Risk-Based Monitoring (RBM), Quality by Design (QbD), eClinical (RBM) Process Development
- The Food and Drug Administration, European Medicines Agency, and the International Council on Harmonization have put an increased focus on implementing Quality by Design principles in the oversight of Clinical trials. Quality by Design has been an accepted approach for improving trial quality in other industries and even in Pharma/Biotech/and Device manufacturing. Risk-Based Monitoring is a component of Quality by Design principles focused on clinical trial oversight.
- Implementing Risk-Based Monitoring methods require significant changes in processes and changes in eClinical Technology design. MANA has redesigned the clinical trial process including Standard Operating Procedures (SOPs), Work Instructions, Document Templates, and training on the MANA Method for Risk-Based Monitoring and Remote Trial Management.
- MANA offers options to help you learn and implement the Risk-Based Monitoring and Remote Trial Management (MANA Method) or we can design processes specific to your organization’s needs.

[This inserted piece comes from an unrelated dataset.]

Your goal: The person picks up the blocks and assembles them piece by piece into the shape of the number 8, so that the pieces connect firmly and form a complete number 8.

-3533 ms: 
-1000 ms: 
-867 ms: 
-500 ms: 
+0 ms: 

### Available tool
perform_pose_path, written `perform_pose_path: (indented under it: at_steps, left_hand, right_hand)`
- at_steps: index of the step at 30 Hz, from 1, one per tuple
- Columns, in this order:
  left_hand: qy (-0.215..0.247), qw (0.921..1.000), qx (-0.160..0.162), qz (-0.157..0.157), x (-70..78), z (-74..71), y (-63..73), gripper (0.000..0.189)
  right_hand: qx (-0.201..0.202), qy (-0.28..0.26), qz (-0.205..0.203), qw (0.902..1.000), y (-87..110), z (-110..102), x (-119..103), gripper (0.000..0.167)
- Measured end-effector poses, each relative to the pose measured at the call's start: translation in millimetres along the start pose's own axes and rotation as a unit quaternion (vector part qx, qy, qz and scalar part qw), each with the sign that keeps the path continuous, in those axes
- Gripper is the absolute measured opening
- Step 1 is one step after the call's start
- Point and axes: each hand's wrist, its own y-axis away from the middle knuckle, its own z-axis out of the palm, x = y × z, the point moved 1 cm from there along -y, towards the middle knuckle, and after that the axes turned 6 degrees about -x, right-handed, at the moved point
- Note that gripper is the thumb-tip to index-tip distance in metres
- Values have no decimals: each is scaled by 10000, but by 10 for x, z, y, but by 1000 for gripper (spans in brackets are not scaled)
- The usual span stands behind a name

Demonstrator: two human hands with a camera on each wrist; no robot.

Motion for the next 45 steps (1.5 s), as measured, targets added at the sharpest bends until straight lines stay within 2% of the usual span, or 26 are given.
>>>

Risk-Based Monitoring: Risk Assessment for Protocol Optimization—Risk Assessment is the first, and absolutely critical, step to implementing Quality by Design and Risk-Based Monitoring. The Risk Identification process affects the design of the technology systems, design of visit processes, and development of reports to support oversight of high risk data elements and processes.
There are two components of Risk Assessment.
- Protocol Design Risk Assessment addresses ways to eliminate risk during protocol design. MANA RBM's protocol design services assist you in identifying and eliminating risk.
- MANA RBM provides expert physician input into protocol design. This expertise can be from a therapeutic/treating physician perspective or the perspective of an experienced physician clinical trial specialist. These physician experts help Sponsors optimize assessments, timing, and Inclusion/Exclusion criteria to make recruiting and patient evaluations more successful.
- MANA RBM also provides expert Study Coordinator focus groups to optimize study design. Study Coordinator Focus Groups are a great way to assure successful study conduct at the site level. This practical input can help with protocol development, eSource design, and other study support activities.
Protocol Implementation Risk Assessment: Identifying High-Risk Data Elements and Processes or “What Can Go Wrong?”
Once the protocol has been designed optimally, MANA RBM helps your team identify critical data elements and processes for:
- Subject Safety
- Efficacy Endpoints
- Investigational Product Management
- Good Clinical Practice Compliance
- Protocol Compliance
For each High Risk Data Element or process, we help the team classify the likelihood of occurrence, its impact, and identify any controls in place or that should be developed to identify and manage high risk areas.
MANA RBM works with your team to identify how the team will oversee these elements, who will do the work, and the frequency of the work. These activities are documented in our Data and Document Review Guidelines, a cross-functional tool that defines the review process.
Risk-Based Monitoring: Central Monitoring and Trend Identification
- Our Central Monitoring activity is focused on reviewing site performance in two ways:
- Identify any evidence of fraud or consistent errors across subjects at a site
- Identify outlier sites across a range of quality measures
- MANA RBM can provide Central Monitors to conduct cross-subject and cross-site performance review and Issue management. Our Monitors complete monthly assessments of overall study performance and a report of each site’s performance that is shared with the Principal Investigators. MANA RBM's Central Monitors also manage the Issue Management Process and follow-through to assure issues are identified, mitigated, and resolved.
Risk-Based Monitoring: Site Monitoring using Remote Site Management
- The Site Monitor’s role changes significantly when Source Data Verification is limited/eliminated as the main focus of quality oversight. We provide a unique approach to comprehensive Source Data Review with our Subject Profile Analyzing Risk (SPAR). This proprietary tool enables the monitor to efficiently review all High Risk Data Elements approximately 80% faster than with traditional Electronic Data Capture (EDC) review. SPAR synthesizes data across all data collection tools.
- Site Monitors also learn how to use data, reports, and study metadata to better assess site performance.
- The Site Monitor remains the key contact with the site and is responsible for the majority of the Root Cause Analysis and remediation. They also communicate the Site Progress Report Findings with the Principal Investigator
Risk-Based Monitoring: Issue Management including Root Cause Analysis
- Issue Management is a key component of implementing a Risk-Based Monitoring approach to trial management. It is critical to identify issues, categorize them and define the scope to ensure a learning environment and that quality remains a top priority.
Our team has developed an entire Issue Management Process including the tools (see eClinical Technology) and training.
Risk-Based Monitoring: Remote Investigational Product Oversight
- Investigational Product Oversight is a critical component of Quality Oversight. It is one of the top findings of FDA Site Audits year in and year out. MANA RBM designs systems and processes to enable comprehensive, remote IP management oversight. Onsite Visits can be used to confirm that the data recorded by the Site was accurate.